Liberalism, Neutrality, and the Gendered Division of Labor
Title | Liberalism, Neutrality, and the Gendered Division of Labor PDF eBook |
Author | Gina Schouten |
Publisher | Oxford University Press |
Total Pages | 304 |
Release | 2019-05-02 |
Genre | Political Science |
ISBN | 0192542451 |
This book defends progressive political interventions to erode the gendered division of labor as legitimate exercises of coercive political power. The gendered division of labor is widely regarded as the linchpin of gender injustice. The process of gender equalization in domestic and paid labor allocations has stalled, and a growing number of scholars argue that, absent political intervention, further eroding of the gendered division of labor will not be forthcoming anytime soon. Certain political interventions could jumpstart the stalled gender revolution, but beyond their prospects for effectiveness, such interventions stand in need of another kind of justification. In a diverse, liberal state, reasonable citizens will disagree about what makes for a good life and a good society. Because a fundamental commitment of liberalism is to limit political intrusion into the lives of citizens and allow considerable space for those citizens to act on their own conceptions of the good, questions of legitimacy arise. Legitimacy concerns the constraints we must abide by as we seek collective political solutions to our shared social problems, given that we will disagree, reasonably, both about what constitutes a problem and about what costs we should be willing to incur to fix it. The interventions in question would effectively subsidize gender egalitarian lifestyles at a cost to those who prefer to maintain a traditional gendered division of labor. In a pluralistic, liberal society where many citizens reasonably resist the feminist agenda, can we legitimately use scarce public resources to finance coercive interventions to subsidize gender egalitarianism? This book argues that they can, and moreover, that they can even by the lights of political liberalism, a particularly demanding theory of liberal legitimacy.

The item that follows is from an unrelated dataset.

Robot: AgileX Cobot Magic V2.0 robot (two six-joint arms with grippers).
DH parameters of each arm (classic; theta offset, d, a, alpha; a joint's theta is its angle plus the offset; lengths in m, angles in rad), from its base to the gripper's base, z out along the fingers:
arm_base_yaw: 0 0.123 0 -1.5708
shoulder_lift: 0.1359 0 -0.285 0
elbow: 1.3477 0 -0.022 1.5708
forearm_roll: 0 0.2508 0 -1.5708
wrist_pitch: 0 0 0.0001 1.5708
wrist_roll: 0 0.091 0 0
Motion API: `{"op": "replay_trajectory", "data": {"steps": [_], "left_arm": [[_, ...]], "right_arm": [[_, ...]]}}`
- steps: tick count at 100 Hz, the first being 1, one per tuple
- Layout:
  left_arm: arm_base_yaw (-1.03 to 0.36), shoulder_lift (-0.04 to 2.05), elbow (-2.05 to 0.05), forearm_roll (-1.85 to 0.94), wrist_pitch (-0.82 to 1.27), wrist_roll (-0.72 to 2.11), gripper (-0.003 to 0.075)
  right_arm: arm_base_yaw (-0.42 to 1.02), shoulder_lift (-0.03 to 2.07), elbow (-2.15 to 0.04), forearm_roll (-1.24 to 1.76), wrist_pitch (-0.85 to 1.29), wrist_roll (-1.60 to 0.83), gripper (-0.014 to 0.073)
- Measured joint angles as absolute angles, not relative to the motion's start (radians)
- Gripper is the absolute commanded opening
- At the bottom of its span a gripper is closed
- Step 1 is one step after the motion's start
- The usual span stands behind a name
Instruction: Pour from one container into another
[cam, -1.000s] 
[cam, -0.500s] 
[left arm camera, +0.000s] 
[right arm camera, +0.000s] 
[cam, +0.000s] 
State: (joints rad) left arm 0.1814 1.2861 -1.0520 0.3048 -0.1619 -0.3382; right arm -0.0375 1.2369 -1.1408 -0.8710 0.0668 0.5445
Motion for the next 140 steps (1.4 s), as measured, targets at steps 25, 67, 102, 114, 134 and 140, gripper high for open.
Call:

Understanding Liberal Democracy
Title | Understanding Liberal Democracy PDF eBook |
Author | Nicholas Wolterstorff |
Publisher | Oxford University Press |
Total Pages | 400 |
Release | 2012-09-27 |
Genre | Philosophy |
ISBN | 0191654957 |
Understanding Liberal Democracy presents notable work by Nicholas Wolterstorff at the intersection between political philosophy and religion. Alongside his influential earlier essays, it includes nine new essays in which Wolterstorff develops original lines of argument and stakes out novel positions regarding the nature of liberal democracy, human rights, and political authority. Taken together, these positions are an attractive alternative to the so-called public reason liberalism defended by thinkers such as John Rawls. The volume will be of interest to philosophers, political theorists, and theologians, engaging a wide audience of those interested in how best to understand the nature of liberal democracy and its relation to religion.